> _Material provided_
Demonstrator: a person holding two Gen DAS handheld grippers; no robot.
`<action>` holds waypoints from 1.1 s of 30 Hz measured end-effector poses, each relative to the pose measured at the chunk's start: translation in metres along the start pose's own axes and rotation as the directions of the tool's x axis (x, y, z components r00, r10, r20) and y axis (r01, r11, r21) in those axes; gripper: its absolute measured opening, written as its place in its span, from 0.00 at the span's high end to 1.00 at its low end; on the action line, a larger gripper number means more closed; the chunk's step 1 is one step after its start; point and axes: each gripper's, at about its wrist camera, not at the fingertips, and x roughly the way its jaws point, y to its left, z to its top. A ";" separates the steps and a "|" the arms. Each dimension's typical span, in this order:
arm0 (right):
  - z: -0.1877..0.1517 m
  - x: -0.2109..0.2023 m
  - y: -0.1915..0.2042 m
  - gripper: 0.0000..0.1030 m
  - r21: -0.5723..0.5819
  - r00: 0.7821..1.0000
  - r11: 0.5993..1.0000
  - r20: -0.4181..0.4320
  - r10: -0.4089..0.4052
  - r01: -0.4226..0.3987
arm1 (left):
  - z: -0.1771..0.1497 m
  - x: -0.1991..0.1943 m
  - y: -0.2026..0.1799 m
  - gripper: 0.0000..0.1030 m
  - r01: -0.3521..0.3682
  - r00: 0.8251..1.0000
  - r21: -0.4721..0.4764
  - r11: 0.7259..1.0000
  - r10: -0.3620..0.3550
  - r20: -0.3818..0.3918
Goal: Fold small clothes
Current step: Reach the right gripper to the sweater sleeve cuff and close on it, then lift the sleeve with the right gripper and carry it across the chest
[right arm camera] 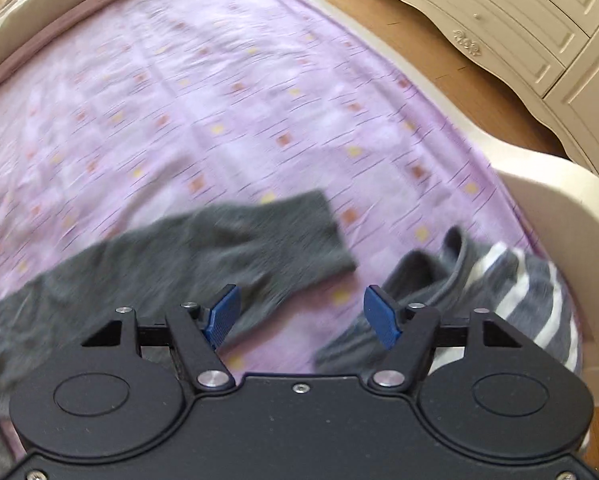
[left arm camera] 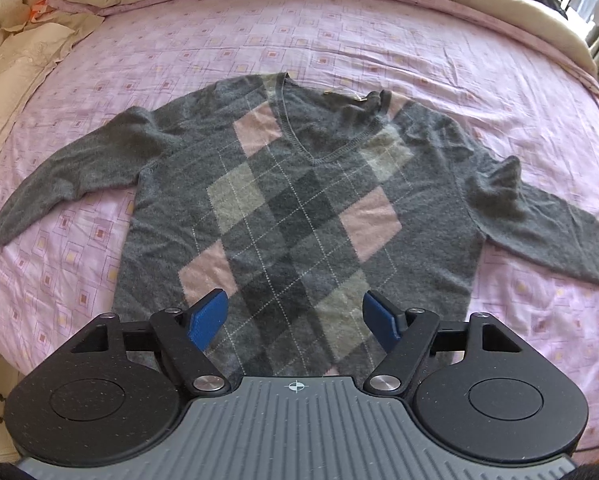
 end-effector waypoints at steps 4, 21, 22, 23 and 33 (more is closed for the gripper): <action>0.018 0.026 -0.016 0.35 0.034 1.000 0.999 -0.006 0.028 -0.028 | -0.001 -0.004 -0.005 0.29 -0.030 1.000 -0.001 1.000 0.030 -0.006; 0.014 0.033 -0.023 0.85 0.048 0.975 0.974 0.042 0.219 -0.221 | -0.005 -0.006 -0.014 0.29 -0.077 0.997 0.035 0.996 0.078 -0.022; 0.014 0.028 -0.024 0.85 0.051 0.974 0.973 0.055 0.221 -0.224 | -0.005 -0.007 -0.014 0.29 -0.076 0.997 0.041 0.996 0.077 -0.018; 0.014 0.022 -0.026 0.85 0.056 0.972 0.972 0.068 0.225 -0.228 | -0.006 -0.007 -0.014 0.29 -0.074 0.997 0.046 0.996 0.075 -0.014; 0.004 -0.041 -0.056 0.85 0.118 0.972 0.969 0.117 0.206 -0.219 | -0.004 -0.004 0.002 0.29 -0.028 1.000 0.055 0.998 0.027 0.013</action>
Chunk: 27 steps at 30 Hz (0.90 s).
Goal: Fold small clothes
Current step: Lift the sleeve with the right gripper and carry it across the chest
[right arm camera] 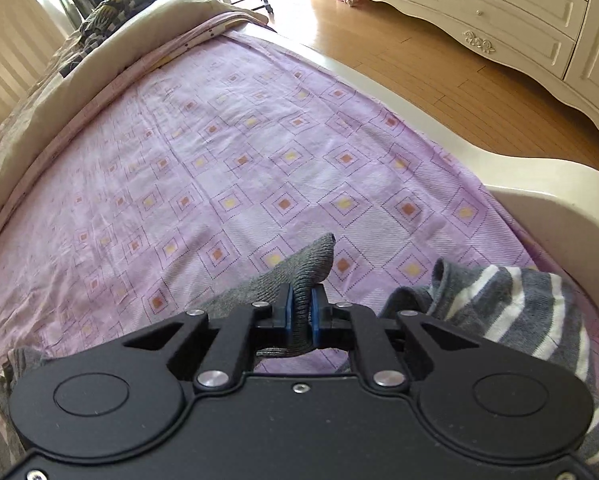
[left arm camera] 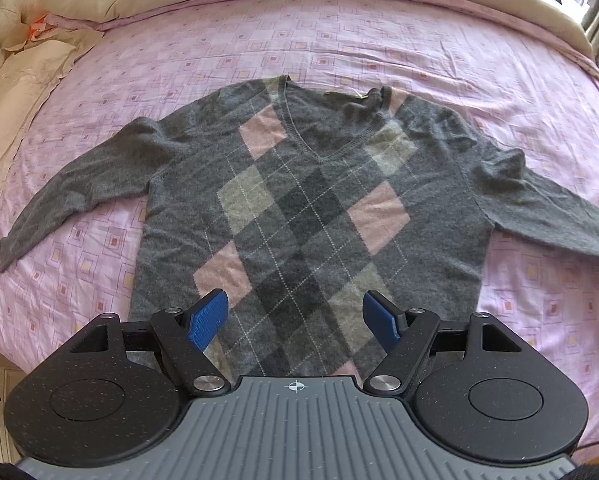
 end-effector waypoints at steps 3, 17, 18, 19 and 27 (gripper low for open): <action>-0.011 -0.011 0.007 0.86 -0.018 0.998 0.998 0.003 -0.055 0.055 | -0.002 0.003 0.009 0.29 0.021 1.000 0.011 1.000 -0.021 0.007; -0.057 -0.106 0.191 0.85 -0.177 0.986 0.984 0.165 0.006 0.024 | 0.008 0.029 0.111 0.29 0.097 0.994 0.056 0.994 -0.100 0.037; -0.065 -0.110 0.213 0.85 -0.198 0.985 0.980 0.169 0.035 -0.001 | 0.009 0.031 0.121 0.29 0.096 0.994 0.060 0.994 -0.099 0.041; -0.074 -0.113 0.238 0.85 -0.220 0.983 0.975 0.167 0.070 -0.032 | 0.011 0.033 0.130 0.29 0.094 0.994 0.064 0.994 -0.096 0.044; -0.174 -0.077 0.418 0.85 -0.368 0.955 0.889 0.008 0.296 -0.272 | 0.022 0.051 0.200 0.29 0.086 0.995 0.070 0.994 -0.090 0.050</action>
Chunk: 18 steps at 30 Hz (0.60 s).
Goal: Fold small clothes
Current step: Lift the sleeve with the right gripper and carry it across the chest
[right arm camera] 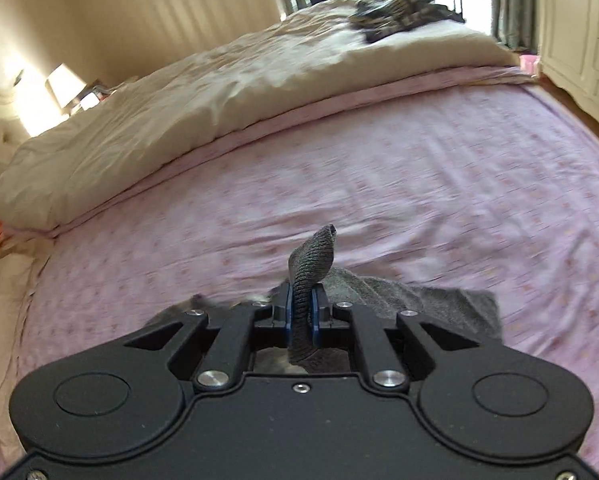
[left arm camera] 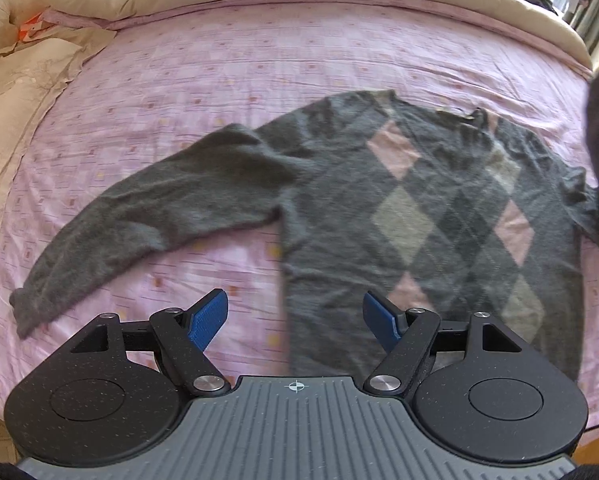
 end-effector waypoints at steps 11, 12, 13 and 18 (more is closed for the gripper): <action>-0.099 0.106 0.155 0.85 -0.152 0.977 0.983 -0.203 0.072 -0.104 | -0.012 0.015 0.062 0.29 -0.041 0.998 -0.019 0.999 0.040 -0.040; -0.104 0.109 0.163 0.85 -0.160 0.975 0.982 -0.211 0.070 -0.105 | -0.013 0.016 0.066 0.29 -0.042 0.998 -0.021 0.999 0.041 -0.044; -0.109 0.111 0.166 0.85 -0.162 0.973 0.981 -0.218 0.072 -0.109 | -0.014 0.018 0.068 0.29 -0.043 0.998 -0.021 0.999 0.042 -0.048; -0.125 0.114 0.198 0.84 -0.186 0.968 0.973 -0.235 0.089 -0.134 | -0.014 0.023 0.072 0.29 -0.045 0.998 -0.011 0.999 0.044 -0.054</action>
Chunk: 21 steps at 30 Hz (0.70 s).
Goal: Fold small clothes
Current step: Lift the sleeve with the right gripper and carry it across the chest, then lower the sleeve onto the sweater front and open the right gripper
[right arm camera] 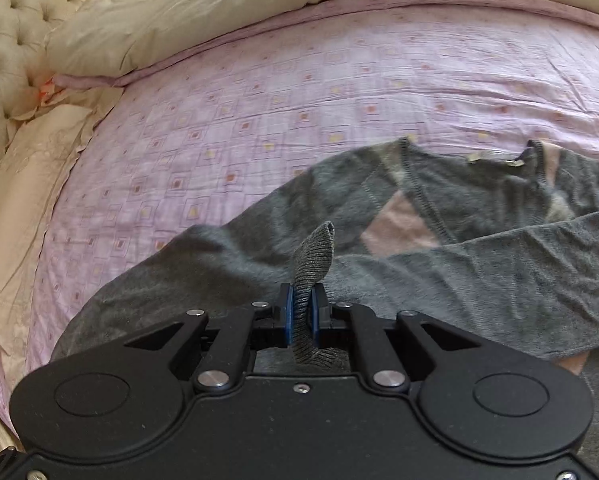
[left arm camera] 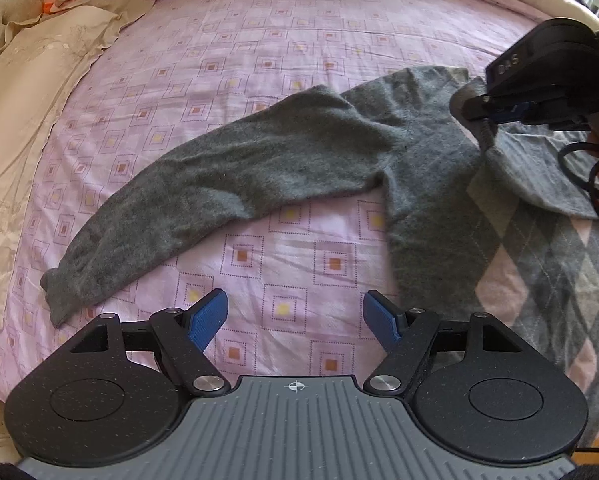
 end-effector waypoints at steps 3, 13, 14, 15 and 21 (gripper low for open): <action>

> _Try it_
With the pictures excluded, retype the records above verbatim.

> _Result of the task_
Demonstrator: a person holding two Gen DAS handheld grippers; no robot.
`<action>` holds waypoints from 1.1 s of 30 Hz measured end-effector poses, each relative to the pose measured at the chunk's start: translation in metres along the start pose's own axes and rotation as the directions of the tool's x axis (x, y, z components r00, r10, r20) and y axis (r01, r11, r21) in those axes; gripper: its absolute measured opening, written as its place in its span, from 0.00 at the span's high end to 1.00 at its low end; on the action line, a larger gripper number means more closed; the chunk's step 1 is one step after its start; point and axes: each gripper's, at about its wrist camera, not at the fingertips, and x roughly the way its jaws point, y to its left, z to its top. A ";" separates the steps and a "|" the arms. Each dimension's typical span, in this order:
arm0 (right):
  - z: -0.1877..0.1517 m
  - x: -0.2109..0.2023 m
  - y: -0.1915..0.2042 m
  - gripper: 0.0000..0.1030 m
  - r21: -0.5723..0.5819
  - r00: 0.7821..1.0000
  - r11: 0.5993..1.0000
  - r20: -0.4181..0.4320
  - r10: -0.4089..0.4052
  - r01: -0.4226..0.3987
arm1 (left):
  - z: -0.1771..0.1497 m
  - x: -0.1991..0.1943 m
  - y: -0.2026..0.1799 m
  - gripper: 0.0000..0.1030 m
  - r01: -0.3521..0.3682
  - r00: 0.8251..1.0000
  - r21: -0.4721..0.4764
  - r11: 0.7259..1.0000
  - r10: -0.3620..0.3550
  - r20: -0.3818..0.3918
Goal: Fold small clothes
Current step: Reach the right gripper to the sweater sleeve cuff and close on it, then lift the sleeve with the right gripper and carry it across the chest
[right arm camera] 
[left arm camera] 
 end-effector waypoints at steps 4, 21, 22, 23 and 33 (more is closed for the gripper): <action>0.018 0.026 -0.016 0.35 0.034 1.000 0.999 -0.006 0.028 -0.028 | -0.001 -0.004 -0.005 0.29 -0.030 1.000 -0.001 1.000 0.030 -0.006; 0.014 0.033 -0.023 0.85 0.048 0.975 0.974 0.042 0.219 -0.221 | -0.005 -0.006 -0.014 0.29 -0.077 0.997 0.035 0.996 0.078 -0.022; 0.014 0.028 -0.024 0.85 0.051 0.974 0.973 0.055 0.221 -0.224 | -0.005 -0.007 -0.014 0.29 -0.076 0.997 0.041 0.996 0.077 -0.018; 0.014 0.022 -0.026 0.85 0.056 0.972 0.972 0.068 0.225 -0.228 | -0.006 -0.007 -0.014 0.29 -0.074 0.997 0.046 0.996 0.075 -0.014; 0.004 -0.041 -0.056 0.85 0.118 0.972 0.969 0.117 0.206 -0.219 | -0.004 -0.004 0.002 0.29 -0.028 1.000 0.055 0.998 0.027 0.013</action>
Chunk: 27 steps at 30 Hz (0.90 s).
Goal: Fold small clothes
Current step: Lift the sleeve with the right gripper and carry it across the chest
[right arm camera] 
[left arm camera] 
 end-effector waypoints at steps 3, 17, 18, 19 and 27 (gripper low for open): <action>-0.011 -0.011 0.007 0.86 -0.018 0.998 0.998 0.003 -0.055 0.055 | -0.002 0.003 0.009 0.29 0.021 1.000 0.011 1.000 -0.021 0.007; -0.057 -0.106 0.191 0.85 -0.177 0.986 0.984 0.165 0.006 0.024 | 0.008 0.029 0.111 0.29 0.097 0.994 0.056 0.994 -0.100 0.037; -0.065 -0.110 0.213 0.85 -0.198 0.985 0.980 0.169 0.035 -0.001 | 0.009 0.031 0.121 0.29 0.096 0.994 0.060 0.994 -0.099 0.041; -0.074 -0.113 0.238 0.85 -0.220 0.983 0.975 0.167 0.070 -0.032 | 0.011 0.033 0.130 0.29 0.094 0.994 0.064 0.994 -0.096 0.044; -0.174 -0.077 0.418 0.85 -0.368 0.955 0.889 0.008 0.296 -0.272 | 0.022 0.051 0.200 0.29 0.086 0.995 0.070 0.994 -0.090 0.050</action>
Chunk: 18 steps at 30 Hz (0.60 s).
Goal: Fold small clothes
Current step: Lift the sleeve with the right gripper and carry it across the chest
[right arm camera] 
[left arm camera] 
 end-effector waypoints at steps 11, 12, 13 and 18 (more is closed for the gripper): <action>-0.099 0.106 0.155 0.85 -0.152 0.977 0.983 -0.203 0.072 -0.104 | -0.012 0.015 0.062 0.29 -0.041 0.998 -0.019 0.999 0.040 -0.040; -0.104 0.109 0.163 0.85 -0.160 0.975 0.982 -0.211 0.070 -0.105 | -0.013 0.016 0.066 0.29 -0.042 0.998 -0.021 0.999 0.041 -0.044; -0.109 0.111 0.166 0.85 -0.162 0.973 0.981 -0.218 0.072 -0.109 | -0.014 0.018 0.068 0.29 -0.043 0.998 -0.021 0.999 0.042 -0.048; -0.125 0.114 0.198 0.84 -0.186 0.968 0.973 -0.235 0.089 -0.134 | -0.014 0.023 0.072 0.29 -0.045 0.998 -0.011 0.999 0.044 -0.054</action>
Chunk: 21 steps at 30 Hz (0.70 s).
Goal: Fold small clothes
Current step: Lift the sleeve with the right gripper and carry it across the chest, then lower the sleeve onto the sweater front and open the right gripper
[right arm camera] 
[left arm camera] 
 end-effector waypoints at steps 3, 13, 14, 15 and 21 (gripper low for open): <action>

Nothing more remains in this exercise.